Evolvable Multi-layer Perceptron (MLP)

Parameters

class agilerl.modules.mlp.EvolvableMLP(*args: Any, **kwargs: Any)

The Evolvable Multi-layer Perceptron class. Consists of a sequence of fully connected linear layers with an optional activation function between each layer. Supports using layer normalization, using noisy linear layers, and vanishing the values of the weights in the output layer. Allows for the following types of architecture mutations during training:

  • Adding or removing hidden layers

  • Adding or removing nodes from hidden layers

  • Changing the activation function between layers (e.g. ReLU to GELU)

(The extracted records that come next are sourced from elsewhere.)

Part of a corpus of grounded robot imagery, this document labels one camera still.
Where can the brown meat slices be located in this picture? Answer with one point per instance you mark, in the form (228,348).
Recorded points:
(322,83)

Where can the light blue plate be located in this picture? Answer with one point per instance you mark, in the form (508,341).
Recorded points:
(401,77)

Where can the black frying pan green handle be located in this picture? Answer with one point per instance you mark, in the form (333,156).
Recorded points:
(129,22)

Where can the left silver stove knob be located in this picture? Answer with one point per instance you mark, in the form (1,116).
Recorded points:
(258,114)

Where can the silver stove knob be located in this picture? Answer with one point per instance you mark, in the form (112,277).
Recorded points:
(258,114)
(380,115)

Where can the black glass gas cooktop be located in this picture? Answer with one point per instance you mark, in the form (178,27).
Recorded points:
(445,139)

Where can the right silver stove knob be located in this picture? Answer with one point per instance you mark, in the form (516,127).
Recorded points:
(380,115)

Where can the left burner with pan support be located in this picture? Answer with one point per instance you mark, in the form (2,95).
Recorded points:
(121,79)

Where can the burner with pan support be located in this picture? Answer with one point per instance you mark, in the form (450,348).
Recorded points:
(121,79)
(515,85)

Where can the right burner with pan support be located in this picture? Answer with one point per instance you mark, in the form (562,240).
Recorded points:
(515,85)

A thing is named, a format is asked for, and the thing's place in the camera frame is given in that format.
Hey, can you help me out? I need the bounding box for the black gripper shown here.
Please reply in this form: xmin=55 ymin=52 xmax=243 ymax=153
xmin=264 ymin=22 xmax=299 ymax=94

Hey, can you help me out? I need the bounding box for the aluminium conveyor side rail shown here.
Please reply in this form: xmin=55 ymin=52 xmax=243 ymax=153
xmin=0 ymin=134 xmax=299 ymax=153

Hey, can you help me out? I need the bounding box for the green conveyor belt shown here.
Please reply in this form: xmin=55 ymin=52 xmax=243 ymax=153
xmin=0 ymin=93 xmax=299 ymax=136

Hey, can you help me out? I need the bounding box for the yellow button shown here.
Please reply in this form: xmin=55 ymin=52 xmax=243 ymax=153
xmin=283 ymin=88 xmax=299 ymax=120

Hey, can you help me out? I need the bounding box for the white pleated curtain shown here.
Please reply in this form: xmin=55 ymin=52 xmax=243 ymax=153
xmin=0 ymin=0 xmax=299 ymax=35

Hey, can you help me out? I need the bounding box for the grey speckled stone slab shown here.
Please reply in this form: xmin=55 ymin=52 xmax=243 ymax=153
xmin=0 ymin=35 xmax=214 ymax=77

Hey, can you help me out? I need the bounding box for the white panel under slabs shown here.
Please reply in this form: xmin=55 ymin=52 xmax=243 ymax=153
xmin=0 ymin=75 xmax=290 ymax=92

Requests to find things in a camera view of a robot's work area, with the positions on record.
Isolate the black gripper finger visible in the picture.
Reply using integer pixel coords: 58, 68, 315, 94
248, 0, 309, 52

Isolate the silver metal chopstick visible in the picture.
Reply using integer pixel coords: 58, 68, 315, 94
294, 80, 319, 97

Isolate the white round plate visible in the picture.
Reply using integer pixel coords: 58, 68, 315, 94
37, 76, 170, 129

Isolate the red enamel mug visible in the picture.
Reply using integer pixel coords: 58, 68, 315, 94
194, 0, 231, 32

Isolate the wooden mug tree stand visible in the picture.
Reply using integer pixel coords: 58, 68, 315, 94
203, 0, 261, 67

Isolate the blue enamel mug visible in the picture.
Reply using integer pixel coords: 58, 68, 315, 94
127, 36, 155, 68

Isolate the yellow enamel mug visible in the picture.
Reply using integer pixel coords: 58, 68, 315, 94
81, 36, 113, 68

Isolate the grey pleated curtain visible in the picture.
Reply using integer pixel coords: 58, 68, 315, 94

  • Changing the activation function for the output layer (e.g. ReLU to GELU)

Parameters:
  • num_inputs (int) – Input layer dimension

  • num_outputs (int) – Output layer dimension

  • hidden_size (list[int]) – Hidden layer(s) size

  • activation (str, optional) – Activation layer, defaults to ‘ReLU’

  • output_activation (str, optional) – Output activation layer, defaults to None

  • min_hidden_layers (int, optional) – Minimum number of hidden layers the network will shrink down to, defaults to 1

  • max_hidden_layers (int, optional) – Maximum number of hidden layers the network will expand to, defaults to 3

  • min_mlp_nodes (int, optional) – Minimum number of nodes a layer can have within the network, defaults to 64

  • max_mlp_nodes (int, optional) – Maximum number of nodes a layer can have within the network, defaults to 500

  • layer_norm (bool, optional) – Normalization between layers, defaults to True

  • output_layernorm (bool, optional) – Normalization for the output layer, defaults to False

  • output_vanish (bool, optional) – Vanish output by multiplying by 0.1, defaults to True

  • init_layers (bool, optional) – Initialise network layers, defaults to True

  • noise_std (float, optional) – Noise standard deviation, defaults to 0.5

  • noisy (bool, optional) – Add noise to network, defaults to False

  • new_gelu (bool, optional) – Use new GELU activation function, defaults to False

  • device (str, optional) – Device for accelerated computing, ‘cpu’ or ‘cuda’, defaults to ‘cpu’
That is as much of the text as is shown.